Sayangnya, sebuah pemandangan penuh haru dari BPN karena merasa menang telak itu tampaknya tak bertahan lama. Satu bulan kemudian, angka persentase kemenangan ini berubah. Dari yang tadinya 62 persen menjadi 54,24 persen.
Hm, tampaknya yang ini lebih valid, soalnya angkanya pakai koma. Biasanya kalau nggak bulat-bulat gitu kelihatan valid sih. Dan angka 54,24 persen ini pun muncul pada 14 Mei 2019. Muncul saat Simposium Prabowo-Sandi di Hotel Grand Sahid, Jakarta.
Uniknya, meski kelihatan lebih valid, jumlah suara yang baru bisa didata oleh BPN Prabowo-Sandi saat itu diakui baru 54,91 persen. Jadi masih ada sekitar 55,09 persen yang belum masuk datanya.
Artinya, Prabowo baru “menang” di setengah data Pilpres 2019 yang baru dikumpulin oleh BPN Prabowo-Sandi sendiri. Baru kumpul setengah data kok klaim menang sih? Idih, ya bebas dong, emang situ siapanya BPN lha kok ngatur-ngatur?

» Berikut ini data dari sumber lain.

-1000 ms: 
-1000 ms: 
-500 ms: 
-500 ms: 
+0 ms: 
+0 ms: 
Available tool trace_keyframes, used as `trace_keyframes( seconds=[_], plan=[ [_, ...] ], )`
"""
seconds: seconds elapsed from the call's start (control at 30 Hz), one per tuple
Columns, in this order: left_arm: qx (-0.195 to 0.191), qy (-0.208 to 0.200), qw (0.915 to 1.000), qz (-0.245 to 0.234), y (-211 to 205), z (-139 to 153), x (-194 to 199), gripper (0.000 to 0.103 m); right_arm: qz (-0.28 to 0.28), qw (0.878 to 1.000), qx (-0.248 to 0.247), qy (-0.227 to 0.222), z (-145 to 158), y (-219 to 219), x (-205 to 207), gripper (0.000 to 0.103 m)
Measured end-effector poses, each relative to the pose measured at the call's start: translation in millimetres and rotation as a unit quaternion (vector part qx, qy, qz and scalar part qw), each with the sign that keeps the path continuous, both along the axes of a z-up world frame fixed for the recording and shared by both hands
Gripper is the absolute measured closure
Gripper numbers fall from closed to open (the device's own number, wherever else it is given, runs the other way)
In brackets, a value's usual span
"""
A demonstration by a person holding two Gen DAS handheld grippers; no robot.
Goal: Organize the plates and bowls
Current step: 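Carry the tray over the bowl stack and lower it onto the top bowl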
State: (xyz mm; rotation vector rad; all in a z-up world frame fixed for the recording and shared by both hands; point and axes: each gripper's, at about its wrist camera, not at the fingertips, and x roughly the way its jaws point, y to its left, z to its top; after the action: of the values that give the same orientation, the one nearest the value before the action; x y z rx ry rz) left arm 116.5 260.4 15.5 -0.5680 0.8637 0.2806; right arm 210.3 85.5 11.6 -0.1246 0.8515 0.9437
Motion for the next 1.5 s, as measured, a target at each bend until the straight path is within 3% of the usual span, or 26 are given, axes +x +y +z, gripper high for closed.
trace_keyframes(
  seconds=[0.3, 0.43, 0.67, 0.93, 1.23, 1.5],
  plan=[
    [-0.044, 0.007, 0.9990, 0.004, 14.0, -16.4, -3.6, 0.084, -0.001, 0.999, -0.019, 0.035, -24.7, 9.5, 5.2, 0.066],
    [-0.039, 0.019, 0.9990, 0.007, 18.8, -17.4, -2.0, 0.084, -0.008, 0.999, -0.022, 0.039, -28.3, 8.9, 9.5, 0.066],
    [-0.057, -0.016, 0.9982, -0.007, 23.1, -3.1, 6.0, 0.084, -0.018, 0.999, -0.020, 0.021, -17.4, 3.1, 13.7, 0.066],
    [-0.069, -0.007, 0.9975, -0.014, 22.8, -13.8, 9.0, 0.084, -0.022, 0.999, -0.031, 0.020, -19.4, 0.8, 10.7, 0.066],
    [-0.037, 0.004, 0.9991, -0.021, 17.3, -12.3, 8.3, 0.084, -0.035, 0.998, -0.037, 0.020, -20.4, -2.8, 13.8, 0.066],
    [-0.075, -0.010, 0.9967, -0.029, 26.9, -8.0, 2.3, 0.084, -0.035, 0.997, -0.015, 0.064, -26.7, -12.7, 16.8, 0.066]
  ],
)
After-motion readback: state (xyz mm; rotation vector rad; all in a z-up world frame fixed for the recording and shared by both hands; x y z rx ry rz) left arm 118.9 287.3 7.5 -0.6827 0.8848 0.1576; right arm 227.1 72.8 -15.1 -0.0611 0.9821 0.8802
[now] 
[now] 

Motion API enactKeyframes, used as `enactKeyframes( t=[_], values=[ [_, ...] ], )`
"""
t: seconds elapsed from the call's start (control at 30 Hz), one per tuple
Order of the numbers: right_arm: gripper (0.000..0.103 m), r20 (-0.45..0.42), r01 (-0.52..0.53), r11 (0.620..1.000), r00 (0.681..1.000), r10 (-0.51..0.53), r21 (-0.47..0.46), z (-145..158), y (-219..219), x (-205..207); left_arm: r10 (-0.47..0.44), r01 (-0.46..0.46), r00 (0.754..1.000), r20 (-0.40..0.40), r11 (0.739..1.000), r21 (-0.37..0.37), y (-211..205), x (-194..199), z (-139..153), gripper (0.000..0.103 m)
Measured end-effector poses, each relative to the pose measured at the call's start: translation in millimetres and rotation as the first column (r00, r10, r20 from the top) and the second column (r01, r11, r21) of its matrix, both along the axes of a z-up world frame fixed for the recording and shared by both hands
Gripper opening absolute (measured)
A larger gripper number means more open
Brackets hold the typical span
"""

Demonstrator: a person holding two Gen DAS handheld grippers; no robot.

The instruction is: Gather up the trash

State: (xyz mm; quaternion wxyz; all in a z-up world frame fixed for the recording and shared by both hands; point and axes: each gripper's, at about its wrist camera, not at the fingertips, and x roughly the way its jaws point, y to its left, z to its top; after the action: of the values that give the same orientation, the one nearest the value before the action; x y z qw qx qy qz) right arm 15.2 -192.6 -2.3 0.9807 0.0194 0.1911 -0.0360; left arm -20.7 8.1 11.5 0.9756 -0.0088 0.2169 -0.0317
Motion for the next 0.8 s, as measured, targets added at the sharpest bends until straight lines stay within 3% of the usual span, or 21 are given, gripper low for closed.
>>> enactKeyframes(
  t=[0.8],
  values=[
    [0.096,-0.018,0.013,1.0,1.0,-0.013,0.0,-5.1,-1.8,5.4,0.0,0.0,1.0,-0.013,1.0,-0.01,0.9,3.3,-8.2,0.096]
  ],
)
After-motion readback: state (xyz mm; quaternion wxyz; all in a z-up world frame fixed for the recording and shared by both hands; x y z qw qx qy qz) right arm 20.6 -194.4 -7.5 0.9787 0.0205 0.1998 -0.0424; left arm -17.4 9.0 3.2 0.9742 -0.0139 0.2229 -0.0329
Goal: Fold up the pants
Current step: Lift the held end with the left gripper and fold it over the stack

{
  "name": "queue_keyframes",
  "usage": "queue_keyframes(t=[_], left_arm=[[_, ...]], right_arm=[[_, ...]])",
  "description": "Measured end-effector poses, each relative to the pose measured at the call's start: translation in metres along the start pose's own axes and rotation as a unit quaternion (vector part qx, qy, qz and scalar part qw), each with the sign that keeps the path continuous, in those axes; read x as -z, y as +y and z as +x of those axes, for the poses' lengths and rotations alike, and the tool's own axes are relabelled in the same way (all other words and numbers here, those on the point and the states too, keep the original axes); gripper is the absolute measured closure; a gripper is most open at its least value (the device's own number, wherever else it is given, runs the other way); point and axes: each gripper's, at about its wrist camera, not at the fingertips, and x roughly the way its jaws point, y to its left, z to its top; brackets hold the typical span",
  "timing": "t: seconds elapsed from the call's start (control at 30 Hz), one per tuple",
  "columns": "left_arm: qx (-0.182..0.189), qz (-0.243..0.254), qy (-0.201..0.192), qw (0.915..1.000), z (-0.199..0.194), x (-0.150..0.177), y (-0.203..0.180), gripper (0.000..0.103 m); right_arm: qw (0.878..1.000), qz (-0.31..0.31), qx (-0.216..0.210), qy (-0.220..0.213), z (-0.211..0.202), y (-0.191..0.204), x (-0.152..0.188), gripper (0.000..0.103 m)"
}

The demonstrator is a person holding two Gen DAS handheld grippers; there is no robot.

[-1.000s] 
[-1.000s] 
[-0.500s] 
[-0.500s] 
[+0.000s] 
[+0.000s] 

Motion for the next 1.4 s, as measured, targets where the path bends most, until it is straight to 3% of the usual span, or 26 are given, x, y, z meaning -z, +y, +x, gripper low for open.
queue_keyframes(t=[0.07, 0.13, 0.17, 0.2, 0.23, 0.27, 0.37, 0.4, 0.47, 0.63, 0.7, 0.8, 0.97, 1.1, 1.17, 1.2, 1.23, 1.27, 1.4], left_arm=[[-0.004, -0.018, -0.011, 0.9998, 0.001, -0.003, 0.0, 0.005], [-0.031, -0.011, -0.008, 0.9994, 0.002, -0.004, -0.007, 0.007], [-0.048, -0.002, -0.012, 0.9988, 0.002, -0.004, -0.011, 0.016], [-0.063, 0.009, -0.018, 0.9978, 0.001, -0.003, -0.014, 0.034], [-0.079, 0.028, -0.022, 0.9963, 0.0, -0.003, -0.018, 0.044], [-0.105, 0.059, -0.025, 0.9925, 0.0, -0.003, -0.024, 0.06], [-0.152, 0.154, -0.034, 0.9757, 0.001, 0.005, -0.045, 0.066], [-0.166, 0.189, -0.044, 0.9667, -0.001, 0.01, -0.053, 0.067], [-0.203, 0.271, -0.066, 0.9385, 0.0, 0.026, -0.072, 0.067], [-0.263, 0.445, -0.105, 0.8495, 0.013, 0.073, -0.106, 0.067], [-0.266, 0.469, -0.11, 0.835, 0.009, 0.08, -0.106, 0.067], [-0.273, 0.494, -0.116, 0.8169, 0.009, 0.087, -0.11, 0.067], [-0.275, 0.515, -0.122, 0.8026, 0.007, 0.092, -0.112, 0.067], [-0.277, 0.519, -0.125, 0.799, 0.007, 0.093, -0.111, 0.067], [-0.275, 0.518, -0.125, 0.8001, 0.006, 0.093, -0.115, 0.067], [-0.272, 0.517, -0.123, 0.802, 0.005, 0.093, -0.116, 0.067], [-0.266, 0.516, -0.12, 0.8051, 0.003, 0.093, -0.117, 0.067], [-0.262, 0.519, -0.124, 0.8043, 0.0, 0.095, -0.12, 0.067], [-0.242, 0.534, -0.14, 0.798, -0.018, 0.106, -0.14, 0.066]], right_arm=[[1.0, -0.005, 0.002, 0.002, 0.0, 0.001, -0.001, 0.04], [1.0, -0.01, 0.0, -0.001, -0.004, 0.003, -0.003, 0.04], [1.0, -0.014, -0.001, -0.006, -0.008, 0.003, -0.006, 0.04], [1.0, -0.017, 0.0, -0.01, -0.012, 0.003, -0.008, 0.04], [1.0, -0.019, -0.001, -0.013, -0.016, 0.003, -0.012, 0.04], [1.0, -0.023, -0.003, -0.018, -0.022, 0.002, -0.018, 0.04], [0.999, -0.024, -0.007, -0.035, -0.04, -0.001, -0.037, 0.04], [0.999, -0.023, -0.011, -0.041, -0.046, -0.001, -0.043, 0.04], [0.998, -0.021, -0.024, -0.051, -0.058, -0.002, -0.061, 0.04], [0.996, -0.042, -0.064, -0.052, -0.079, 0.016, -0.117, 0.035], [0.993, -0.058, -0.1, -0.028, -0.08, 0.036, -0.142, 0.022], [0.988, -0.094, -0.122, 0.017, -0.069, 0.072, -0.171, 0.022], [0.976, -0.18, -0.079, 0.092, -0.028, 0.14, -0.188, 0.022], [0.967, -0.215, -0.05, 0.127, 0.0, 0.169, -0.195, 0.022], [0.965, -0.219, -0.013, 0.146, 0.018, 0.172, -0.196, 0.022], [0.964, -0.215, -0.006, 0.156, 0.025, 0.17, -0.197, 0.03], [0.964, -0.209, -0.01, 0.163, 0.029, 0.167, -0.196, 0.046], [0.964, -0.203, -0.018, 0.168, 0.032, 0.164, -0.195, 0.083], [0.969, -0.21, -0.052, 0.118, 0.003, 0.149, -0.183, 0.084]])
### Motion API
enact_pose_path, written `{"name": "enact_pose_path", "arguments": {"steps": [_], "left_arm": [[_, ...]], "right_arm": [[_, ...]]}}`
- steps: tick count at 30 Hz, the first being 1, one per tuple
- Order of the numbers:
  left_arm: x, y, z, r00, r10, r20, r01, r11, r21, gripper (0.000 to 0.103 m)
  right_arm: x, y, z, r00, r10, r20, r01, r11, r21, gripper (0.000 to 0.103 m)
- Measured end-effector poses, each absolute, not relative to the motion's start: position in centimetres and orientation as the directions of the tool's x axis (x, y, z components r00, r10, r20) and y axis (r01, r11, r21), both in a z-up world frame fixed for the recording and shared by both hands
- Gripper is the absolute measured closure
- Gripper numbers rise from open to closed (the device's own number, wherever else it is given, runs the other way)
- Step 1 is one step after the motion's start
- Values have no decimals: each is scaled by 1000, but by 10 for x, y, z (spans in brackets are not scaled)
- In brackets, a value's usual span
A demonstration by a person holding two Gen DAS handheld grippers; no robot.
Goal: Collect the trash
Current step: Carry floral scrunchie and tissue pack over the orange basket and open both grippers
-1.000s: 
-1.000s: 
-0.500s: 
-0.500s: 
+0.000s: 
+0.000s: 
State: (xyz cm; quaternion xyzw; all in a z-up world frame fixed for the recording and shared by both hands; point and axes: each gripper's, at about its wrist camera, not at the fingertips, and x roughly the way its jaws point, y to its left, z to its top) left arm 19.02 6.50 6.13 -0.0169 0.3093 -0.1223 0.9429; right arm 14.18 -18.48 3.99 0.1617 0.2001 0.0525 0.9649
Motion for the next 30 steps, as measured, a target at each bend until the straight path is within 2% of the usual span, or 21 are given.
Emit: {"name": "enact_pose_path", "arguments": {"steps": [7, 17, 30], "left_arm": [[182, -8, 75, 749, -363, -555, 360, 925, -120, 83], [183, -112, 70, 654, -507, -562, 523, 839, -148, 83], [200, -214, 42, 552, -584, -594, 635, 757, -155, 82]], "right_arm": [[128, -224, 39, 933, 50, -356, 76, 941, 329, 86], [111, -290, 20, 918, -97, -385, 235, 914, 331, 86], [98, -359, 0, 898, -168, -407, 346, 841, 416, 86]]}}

Tapi cerita ini belum selesai. Baru sehari, tanggal 15 Mei 2019, BPN Prabowo-Sandi kemudian mengklaim bahwa suara mereka sudah berubah jadi 62 persen (lagi).
Buset. Bolak-balik kayak abang tukang bakso kompleks aja nih, Pak.
Katanya, meski baru mendata setengah dari suara yang bisa dikumpulkan, Tim BPN Prabowo-Sandi berani mengklaim bahwa angka 54,24 persen sehari sebelumnya bakal mencapai 62 persen nantinya.
Hm, sebuah sikap optimis yang keren buanget sih, Pak. Hambok yakin.
Ketika massa pendukung Prabowo sudah yakin bahwa mereka menang 62 persen, tiba-tiba BPN kembali merevisi perolehan suaranya lagi saat mengajukan gugatan ke MK. Satu bulan sejak klaim suara naik, Tim Hukum BPN Prabowo mengklaim bahwa suara untuk kliennya yang berhak adalah 52 persen.
Lah turun lagi?
Duh, Pak, beneran jadi abang tukang bakso kompleks aja nih kayaknya. Bolak-balik mulu. Nggak capek apa?
Akhirnya, menjelang Sidang MK yang akan digelar, pada 14 Juni 2019, Tim Hukum BPN Prabowo-Sandi mengaku bahwa angka persentase berubah lagi. Dari yang tadinya 52 persen menjadi 53 persen.
Fiuh, untung berubahnya nggak banyak ya, Pak? Cuma satu persen. Jadi nggak perlu bolak-balik kayak abang tukang bakso kompleks nih.
Mengenai keanehan bolak-balik persentase suara yang berubah-ubah ini, BPN Prabowo-Sandi menampik jika ini merupakan sikap inkonsistensi.
“Perhitungan itu kan bertahap. Tidak semua datanya langsung diterima. Wajar jika ada perubahan dan koreksi sesuai dengan data yang masuk,” kata Tim BPN Prabowo-Sandi.
Oh, jadi yang kemarin-kemarin itu data belum masuk ke Tim BPN? Lha terus Prabowo klaim kemenangan sampai sujud syukur di Rumah Kertanegara itu pakai datanya siapa dong?